The Booty Report

News and Updates for Swashbucklers Everywhere

"Arrr, Parler, the scurvy dog of a social media site, be walkin' the plank after Jan. 6, but now be plannin' a comeback!"

2023-12-19

Arrr! This here app, once plunderin' millions o' Trump supporters, be ready for a grand relaunch as he seeks the presidency once more. But it be no match for Truth Social, so it won't be settin' sail into that bountiful sea!

Arrr, me hearties! Listen up, for I have some news that be ticklin' yer funny bones. There be an app, ye see, that used to be mighty popular amongst them Trump supporters. But now, as the man himself sets sail for another run at the presidency, the app be gettin' ready to relaunch. Aye, ye heard it right!
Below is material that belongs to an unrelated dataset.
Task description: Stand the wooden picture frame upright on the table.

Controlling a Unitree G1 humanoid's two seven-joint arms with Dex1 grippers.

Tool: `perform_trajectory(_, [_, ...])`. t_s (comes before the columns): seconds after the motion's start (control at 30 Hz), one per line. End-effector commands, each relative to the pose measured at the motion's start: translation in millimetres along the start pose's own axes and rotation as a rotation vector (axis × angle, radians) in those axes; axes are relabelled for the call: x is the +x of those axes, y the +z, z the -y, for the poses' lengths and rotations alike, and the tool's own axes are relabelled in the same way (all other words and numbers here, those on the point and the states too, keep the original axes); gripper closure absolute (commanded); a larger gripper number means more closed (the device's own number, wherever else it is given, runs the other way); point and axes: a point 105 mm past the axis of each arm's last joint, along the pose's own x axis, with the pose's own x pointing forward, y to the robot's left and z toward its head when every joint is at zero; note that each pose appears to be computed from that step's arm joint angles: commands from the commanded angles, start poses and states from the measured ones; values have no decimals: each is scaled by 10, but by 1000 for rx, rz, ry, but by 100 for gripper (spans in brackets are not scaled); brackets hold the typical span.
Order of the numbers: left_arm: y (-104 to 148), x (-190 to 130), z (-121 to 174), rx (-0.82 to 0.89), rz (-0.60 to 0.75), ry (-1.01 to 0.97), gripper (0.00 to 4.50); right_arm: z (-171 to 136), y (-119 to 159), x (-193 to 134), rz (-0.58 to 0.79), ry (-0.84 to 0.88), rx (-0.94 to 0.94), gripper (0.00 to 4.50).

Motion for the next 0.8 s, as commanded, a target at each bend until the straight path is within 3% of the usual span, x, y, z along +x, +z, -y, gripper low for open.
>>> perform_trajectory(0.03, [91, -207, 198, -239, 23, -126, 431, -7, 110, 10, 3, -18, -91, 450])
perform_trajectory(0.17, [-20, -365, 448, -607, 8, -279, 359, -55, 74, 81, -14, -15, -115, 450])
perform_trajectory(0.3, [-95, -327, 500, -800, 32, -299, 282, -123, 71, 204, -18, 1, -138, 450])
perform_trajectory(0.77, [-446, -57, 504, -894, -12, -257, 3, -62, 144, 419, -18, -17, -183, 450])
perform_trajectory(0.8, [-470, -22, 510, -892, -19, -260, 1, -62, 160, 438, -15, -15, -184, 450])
But hold yer horses, me mateys! They say this app won't be tryin' to compete with that fancy Truth Social. No, no, no! It be takin' a different course, like a ship swervin' away from a storm. It be chartin' its own waters, so to speak.

Now, what be this app called, ye ask? Well, that be a great question, me lads and lasses. The name be lost in the depths of the sea, hidden from me ol' eyes. But fear not, for it be bound to make waves once again, attractin' all them Trump supporters like a siren's call.

Ye may be wonderin', why not compete with Truth Social, ye scallywags? Ah, me hearties, the answer be as clear as a starry night in the Caribbean. It be simple, really. The app be takin' a different route, offerin' a different treasure trove of goodies for them Trump enthusiasts to enjoy.

So, me hearties, keep yer spyglasses focused, for this app be settin' sail soon. And if ye be a Trump supporter, well, ye best be gettin' ready to jump aboard this ship. But fear not, even if ye be not a fan of the man himself, ye still can find amusement in watchin' this political pirate adventure unfold. Arrr!